| BNormalPop {Baldur} | R Documentation |
BNormalPop produces iid draws from the posterior density of a Bayesian Normal Mean model with a normal prior and fixed data variance.
BNormalPop(y, mu, Var,Var0,n0,draws, Prec = FALSE,A=FALSE)
y |
n*1 Matrix with observed data points |
mu |
Prior mean |
Var |
Prior variance |
Var0 |
Prior Point Estimate for variance |
n0 |
Number of prior observations for data variance |
draws |
Number of desired draws from the posterior density |
Prec |
Optional logical argument with default Prec=FALSE. If argument is set to TRUE, Var is treated as the prior precision. |
A |
Optional logical argument with default A=FALSE. If argument is set to TRUE, the function returns not only the simulated draws from the posterior density but also a vector with information related to the acceptance rate for the underlying accept/reject procedure (see below). |
Makes use of the likelihood subgradient density accept/reject procedure of Nygren and Nygren (2006) in order to generate iid samples from the posterior density of a Poisson regression model with a multivariate normal prior. If the posterior density is close to multivariate normal, then the expected number of draws should be approximately equal to $(2/sqrt{pi})^{k}$.
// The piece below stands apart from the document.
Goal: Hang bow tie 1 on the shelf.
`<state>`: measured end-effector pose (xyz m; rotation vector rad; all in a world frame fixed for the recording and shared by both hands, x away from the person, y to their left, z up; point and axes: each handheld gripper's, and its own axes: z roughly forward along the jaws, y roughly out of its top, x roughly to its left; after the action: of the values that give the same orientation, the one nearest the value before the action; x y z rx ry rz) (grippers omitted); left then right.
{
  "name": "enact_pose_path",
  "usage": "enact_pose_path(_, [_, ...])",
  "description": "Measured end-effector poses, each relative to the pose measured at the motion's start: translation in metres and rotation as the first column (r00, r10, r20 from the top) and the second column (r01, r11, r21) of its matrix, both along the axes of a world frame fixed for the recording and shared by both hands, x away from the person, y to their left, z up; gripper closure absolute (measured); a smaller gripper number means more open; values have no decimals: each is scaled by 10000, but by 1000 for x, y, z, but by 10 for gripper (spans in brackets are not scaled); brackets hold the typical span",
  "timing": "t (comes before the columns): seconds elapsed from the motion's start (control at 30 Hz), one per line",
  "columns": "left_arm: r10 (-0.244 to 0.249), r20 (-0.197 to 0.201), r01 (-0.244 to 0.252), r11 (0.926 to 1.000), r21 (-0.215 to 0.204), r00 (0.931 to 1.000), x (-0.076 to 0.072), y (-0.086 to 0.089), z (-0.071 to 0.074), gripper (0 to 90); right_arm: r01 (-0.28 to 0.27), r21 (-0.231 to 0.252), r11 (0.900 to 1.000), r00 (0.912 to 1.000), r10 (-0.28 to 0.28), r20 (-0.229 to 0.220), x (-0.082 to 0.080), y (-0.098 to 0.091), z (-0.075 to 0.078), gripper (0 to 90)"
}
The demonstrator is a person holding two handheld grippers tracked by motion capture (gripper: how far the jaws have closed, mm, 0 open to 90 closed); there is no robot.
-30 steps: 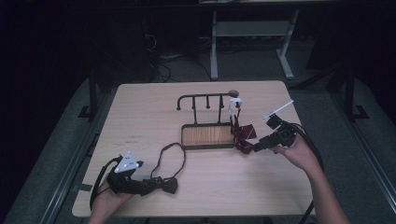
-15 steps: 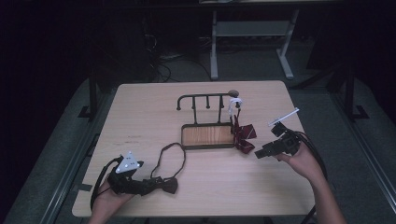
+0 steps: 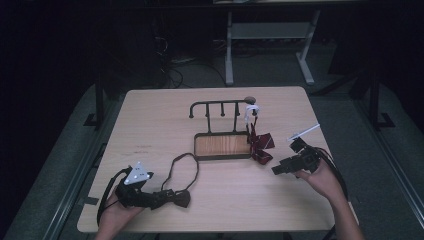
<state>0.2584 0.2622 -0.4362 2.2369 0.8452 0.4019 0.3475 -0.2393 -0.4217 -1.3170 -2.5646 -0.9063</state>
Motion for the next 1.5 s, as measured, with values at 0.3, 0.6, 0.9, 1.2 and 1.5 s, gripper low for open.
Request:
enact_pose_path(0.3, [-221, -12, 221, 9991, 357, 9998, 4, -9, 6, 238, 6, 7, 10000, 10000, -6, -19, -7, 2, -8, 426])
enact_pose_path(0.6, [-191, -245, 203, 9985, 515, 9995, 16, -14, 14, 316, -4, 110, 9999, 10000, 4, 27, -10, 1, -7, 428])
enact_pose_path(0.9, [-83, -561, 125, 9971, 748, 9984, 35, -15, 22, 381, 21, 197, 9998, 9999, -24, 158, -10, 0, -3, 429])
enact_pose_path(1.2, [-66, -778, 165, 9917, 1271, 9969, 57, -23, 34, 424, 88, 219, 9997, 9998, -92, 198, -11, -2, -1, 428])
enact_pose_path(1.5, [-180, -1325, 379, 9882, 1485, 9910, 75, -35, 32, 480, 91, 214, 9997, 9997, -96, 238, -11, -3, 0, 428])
If A=FALSE, a matrix beta. If A=TRUE, a list containing the matrix beta and a matrix Accept.:
beta |
draws*k matrix with the iid draws for the model parameters. |
Accept |
draws*1 matrix with the number of candidates for each draw that were required before acceptance in the accept/reject procedure. |
Kjell Nygren knygren@us.imshealth.com
# Example: Bayesian Normal population model for PointSpread Data
# Step 1: Read in and setup data for BNormalPop Function
data( PointSpread,package = "Baldur")
d<-as.matrix(PointSpread[1:672,3]-PointSpread[1:672,4]-PointSpread[1:672,5])
mu<-0
Var<-2^2
Var0<-10
n0<-3
draws<-1000
# Step 2: Set random number seed and run simulation for Bayesian Poisson Regression
set.seed(666)
system.time(sim<-BNormalPop(d, mu, Var,Var0,n0,draws, Prec = FALSE,A=FALSE))
mean(sim[,1])
mean(sim[,2])